- _What is required_
Every line with the string "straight" must be copied from the entries below.

[Extracted data entries]
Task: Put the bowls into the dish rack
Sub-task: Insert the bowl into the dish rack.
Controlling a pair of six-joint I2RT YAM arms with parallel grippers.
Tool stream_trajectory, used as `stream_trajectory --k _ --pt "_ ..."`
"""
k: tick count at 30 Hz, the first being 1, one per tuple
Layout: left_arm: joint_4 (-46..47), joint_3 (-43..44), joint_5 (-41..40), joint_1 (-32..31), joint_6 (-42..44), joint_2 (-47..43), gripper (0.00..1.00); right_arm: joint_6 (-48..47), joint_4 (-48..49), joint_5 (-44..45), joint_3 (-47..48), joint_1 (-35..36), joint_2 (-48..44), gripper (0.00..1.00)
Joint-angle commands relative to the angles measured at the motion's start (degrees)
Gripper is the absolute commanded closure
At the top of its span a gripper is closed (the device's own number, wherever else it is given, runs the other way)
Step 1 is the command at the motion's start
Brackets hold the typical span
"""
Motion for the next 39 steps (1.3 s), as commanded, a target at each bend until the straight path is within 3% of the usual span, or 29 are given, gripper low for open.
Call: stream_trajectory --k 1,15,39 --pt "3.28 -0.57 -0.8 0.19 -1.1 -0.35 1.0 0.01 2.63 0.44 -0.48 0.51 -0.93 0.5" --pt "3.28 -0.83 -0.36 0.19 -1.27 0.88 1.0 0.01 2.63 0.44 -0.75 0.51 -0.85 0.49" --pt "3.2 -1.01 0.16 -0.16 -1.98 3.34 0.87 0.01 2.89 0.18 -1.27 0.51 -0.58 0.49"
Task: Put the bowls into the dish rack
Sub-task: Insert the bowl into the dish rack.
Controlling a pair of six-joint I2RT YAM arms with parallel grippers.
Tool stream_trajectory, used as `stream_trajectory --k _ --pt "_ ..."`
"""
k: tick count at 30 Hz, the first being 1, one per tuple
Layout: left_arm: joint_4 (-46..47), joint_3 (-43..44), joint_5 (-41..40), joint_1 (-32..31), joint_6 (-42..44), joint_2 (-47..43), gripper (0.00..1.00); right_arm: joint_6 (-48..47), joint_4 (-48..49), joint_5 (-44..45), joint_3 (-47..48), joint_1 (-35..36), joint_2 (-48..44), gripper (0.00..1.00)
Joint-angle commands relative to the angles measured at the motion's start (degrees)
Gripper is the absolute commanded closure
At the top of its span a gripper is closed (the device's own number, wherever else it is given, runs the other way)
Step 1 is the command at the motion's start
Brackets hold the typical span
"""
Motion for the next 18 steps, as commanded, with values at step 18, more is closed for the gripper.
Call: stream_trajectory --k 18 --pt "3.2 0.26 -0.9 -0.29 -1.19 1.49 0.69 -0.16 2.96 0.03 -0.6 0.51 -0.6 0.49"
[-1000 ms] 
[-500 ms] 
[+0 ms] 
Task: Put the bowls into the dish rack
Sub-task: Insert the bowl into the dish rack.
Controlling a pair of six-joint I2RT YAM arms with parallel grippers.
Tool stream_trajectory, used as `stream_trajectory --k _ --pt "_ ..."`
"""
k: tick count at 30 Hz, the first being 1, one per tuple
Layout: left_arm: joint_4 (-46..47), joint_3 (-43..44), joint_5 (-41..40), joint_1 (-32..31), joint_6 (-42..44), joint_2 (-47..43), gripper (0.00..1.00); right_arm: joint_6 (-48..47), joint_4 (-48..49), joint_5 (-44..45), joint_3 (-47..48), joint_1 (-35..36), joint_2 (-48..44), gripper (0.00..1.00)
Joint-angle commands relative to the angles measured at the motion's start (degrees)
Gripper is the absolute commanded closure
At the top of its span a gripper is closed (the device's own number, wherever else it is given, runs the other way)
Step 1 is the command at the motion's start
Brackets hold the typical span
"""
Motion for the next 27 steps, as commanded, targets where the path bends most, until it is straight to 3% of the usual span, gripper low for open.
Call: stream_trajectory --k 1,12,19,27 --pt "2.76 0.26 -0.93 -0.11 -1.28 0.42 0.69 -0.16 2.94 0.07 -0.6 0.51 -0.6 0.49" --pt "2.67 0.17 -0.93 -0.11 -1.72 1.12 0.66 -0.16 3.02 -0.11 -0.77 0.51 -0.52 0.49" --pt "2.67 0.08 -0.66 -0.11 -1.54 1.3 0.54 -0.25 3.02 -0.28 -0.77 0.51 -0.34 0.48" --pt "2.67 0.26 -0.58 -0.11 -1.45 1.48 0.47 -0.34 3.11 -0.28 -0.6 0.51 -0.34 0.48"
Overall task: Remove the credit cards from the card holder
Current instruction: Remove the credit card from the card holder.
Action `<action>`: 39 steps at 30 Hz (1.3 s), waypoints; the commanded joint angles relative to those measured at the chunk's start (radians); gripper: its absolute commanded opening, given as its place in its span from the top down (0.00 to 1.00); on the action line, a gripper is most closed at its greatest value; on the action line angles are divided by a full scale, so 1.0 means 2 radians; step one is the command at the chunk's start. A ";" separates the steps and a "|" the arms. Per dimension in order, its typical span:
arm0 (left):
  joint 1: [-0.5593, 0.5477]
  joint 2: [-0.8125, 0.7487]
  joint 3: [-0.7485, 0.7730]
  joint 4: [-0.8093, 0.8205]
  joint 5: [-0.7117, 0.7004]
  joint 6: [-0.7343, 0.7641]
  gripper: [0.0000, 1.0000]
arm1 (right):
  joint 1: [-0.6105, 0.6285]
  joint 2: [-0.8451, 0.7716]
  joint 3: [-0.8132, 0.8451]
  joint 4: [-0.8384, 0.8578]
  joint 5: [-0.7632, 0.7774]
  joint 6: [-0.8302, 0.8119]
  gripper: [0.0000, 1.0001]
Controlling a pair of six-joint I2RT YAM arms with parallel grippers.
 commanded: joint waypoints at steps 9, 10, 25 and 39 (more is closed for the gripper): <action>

- _Solved exercise_
Motion for the next 39 steps (1.3 s), as commanded, a target at each bend until the straight path is within 3% of the usual span, or 29 are given, gripper low for open.
Motion for the next 27 steps, as commanded, targets where the path bends most, until it is straight to 3% of the usual span, gripper low for open.

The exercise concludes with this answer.